To begin, download a sample comma-delimited input file containing a list of metabolites with experimental measurements. Double click on the downloaded sample file to open it and verify that it contains labels for both the samples and the metabolites. Next, download the correlation calculator Java application, and double click on the downloaded JAR file to launch the application.
On the input tab, click the browse button to upload the input file. Under specify file format, select samples in rows. Click on the next button from the bottom right of the window to move to the data normalization tab.
Under select methods, check the box next to log to transform data and autoscale data. Under normalized data, click the run button. Once the normalization is complete, click the save button to save the new data file.
Click on the next button to move to the data analysis tab and under Calculate Pearson's Correlation, click run to determine the best Pearson's correlation range for the data. Click on the view histogram button to review the frequency of the maximal Pearson's correlation scores per feature in the view heat map button to review the representation of Pearson's correlation matrix. Under Filter by Pearson's Correlations, leave the default numbers to filter by a range of 0.00 to 1.00.

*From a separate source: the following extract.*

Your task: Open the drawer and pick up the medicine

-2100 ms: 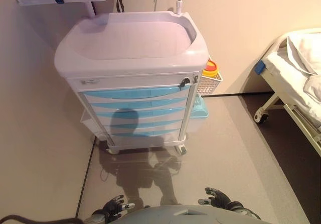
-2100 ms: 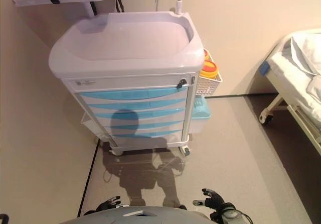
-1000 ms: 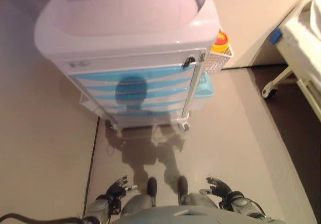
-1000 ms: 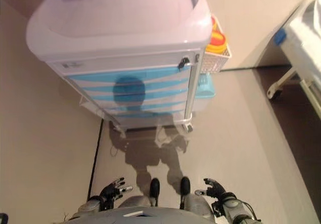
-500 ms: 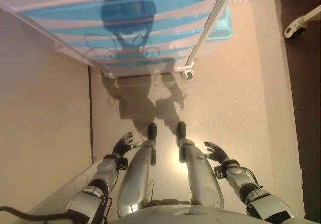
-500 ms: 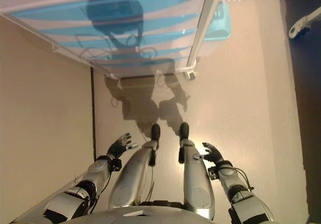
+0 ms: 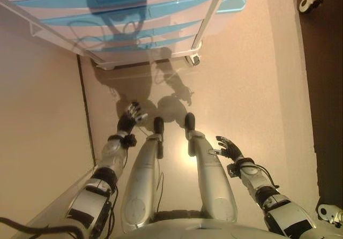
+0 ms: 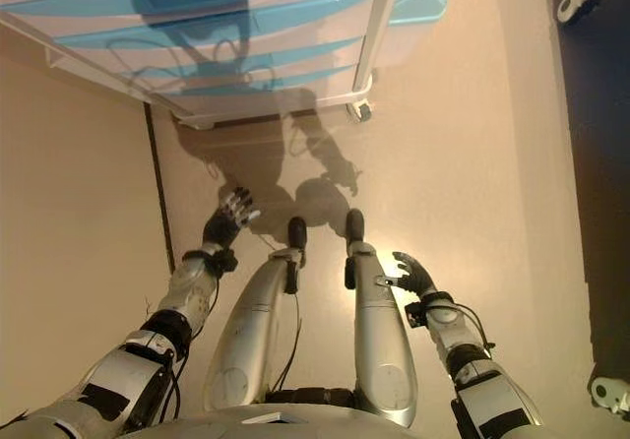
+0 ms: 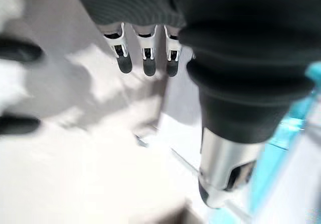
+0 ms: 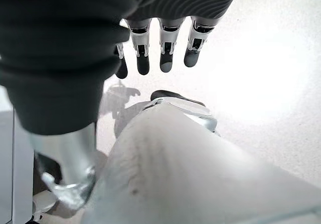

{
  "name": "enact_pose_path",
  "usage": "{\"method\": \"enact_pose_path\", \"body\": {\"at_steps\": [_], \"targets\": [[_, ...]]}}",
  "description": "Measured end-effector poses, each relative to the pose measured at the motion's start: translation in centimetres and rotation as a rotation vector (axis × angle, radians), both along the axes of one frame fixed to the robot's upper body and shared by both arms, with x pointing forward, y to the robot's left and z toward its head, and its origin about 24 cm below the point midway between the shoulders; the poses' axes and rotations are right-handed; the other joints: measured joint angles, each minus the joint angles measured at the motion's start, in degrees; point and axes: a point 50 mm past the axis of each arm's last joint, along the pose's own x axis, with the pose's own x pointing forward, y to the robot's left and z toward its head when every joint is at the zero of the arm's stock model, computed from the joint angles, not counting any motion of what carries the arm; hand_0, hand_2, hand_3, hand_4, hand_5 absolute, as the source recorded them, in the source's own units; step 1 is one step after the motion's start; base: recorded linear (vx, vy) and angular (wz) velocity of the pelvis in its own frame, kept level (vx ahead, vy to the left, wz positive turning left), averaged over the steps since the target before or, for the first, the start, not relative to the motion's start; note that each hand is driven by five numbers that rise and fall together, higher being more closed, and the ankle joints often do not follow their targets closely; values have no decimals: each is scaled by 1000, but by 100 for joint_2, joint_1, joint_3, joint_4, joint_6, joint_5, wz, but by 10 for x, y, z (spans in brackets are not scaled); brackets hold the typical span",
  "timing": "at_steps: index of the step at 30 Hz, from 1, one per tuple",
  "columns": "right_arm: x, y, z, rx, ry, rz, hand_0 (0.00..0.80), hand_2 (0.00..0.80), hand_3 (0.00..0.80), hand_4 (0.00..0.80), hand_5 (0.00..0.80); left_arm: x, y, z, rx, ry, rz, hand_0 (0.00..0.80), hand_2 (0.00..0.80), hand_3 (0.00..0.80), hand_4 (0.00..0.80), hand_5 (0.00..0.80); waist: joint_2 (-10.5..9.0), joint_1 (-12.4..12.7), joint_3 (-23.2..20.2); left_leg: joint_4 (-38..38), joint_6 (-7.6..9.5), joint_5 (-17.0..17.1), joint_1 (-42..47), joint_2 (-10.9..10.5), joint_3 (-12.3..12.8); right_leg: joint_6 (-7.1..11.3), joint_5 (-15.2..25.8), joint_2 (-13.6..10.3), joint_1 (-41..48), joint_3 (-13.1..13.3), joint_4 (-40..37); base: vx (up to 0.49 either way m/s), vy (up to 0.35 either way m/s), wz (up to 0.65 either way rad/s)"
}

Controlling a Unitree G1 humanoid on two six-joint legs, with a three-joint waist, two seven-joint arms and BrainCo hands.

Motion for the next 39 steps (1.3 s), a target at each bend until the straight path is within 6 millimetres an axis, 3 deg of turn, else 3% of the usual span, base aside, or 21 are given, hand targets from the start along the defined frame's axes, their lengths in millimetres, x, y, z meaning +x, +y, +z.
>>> {"method": "enact_pose_path", "body": {"at_steps": [5, 12, 20, 23, 32, 39], "targets": [[1, 0, 0, -3, 3, 2, 0, 0, 0, 0, 0, 15, 1, 34, -128, -172, -70, 0, 0, 0, 0, 0, -54, -87, 28, 145, 57, -60, -102, 20, 77, 57, 38, 18, -64, 65, 22, 20, 10, -7], [2, -1, 3, -16, 3, 43, 0, 0, 0, 0, 0, 28, 10, 74, -177, -337, -118, 0, 0, 0, 0, 0, -135, -147, 69, 266, 111, -148, -110, 99, 206, 110, 69, 61, -55, 198, 6, 29, -5, -10], [1, -1, 3, -11, 1, 44, 0, 0, 0, 0, 0, 47, 26, 147, -296, -564, -111, 0, 0, 0, 0, 0, -226, -293, 111, 325, 119, -198, -113, 114, 211, 119, 63, 76, -28, 209, 7, 31, -13, -1], [-2, -2, 1, 0, 9, 29, 0, 0, 0, 0, 0, 51, 26, 166, -363, -627, -122, 0, 0, 0, 0, 0, -232, -336, 113, 338, 108, -212, -102, 117, 206, 140, 80, 87, 4, 208, 11, 35, -18, 0], [-6, 1, -2, -16, 18, 51, 0, 0, 0, 0, 0, 56, 29, 194, -537, -727, -153, 0, 0, 0, 0, 0, -311, -455, 126, 436, 117, -312, 10, 176, 228, 144, 75, 139, 160, 251, -25, 33, -17, -3], [-19, -2, -11, -21, 54, 39, 0, 0, 0, 0, 0, 57, 40, 196, -571, -729, -121, 0, 0, 0, 0, 0, -362, -492, 124, 520, 95, -387, 11, 206, 215, 146, 77, 198, 212, 247, -50, 25, -22, -2]]}}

Then under Select Partial Correlation Method, select the desired method as DSPC method. And under Calculate Partial Correlations, click the run button. Click on the view CSV file to view the results, and click the save button to save the results.
A representative network constructed from a subset of the KORA population study metabolomics data consisting of 151 metabolites across 240 subjects is shown. Consensus network clustering resulted in the identification of nine sub-networks or metabolic modules.